According to a 2011 KXAN news story, ACL rakes in more than $73 million in visitor spending and total economic impact for Austin, so many expect the extra weekend will increase this number.

The extended ACL will operate exactly like traditional festivals, giving some people a second chance to attend.

The TX-OU football game is taking place Saturday, Oct. 13 this year, right in the middle of the ACL festival — students and football fans will have to choose between the two. Although students have the opportunity to attend both the game and the festival, psychology junior Paige Schutze said the price of each ticket might hold them back.

“Both the TX-OU game and ACL are expensive, so I think students will still end up having to make a choice between the two events,” Schutze said.

Advertising junior and pedicab driver Colby Belcher said ACL is probably the busiest time in Austin for pedicab drivers. Pedicab drivers line the streets at the end of each day of the festival waiting for tired festival goers to hitch a ride. It is a prime time for pedicab drivers to pick up passengers because those leaving the festival are exiting through the same gates.

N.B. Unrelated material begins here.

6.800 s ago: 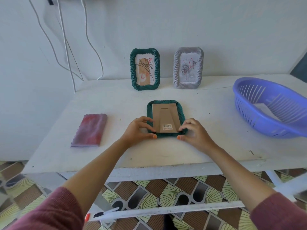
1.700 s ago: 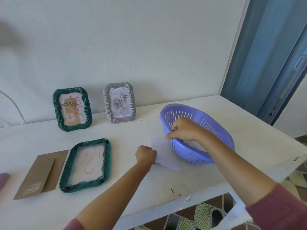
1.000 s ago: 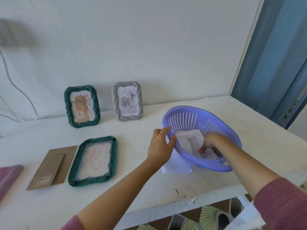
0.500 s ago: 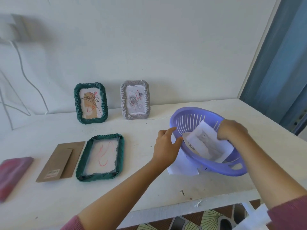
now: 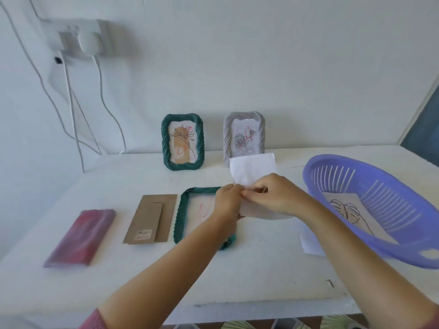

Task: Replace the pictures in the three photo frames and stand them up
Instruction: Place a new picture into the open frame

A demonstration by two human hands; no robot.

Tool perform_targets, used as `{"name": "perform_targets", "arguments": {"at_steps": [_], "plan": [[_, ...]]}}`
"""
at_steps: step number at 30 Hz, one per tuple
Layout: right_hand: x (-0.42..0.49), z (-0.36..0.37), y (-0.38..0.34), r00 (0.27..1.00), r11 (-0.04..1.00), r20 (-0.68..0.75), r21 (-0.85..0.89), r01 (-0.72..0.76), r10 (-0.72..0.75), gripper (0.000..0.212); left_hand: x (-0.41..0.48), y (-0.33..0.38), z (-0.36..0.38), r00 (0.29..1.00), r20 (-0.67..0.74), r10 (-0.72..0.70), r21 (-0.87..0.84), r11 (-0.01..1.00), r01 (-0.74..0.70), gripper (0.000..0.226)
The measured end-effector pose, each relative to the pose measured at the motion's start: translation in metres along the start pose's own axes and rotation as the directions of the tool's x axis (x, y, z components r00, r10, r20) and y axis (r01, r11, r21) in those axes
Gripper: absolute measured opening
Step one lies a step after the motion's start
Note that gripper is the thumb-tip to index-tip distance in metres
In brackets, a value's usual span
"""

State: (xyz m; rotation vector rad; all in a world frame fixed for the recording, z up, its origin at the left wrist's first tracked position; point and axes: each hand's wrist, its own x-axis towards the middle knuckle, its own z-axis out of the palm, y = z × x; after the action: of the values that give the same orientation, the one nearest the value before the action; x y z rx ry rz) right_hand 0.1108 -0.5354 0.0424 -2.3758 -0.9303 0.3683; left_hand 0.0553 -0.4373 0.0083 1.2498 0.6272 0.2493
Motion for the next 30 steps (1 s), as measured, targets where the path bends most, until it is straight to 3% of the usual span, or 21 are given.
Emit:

“Most people leaving the festival are usually going to hotels or parking garages nearby, so it is easy to drop customers off and then loop back to the exit to pick up more people,” Belcher said. “ACL is like Christmas for pedicabbers.”

Barton Springs Road serves as a direct route into ACL, so hordes of people walk the street during the festival. More than 70,000 people attend each day, so the businesses on Barton Springs receive more customers than usual. Shady Grove manager Rusty Zagst said ACL brings a new clientele to his restaurant because of the number of people from out of town.

“Business during ACL can be a little troublesome because of all of the cars and traffic, but we do have the chance to expose ourselves to a new audience,” Zagst said. “Two weekends, bring it on.”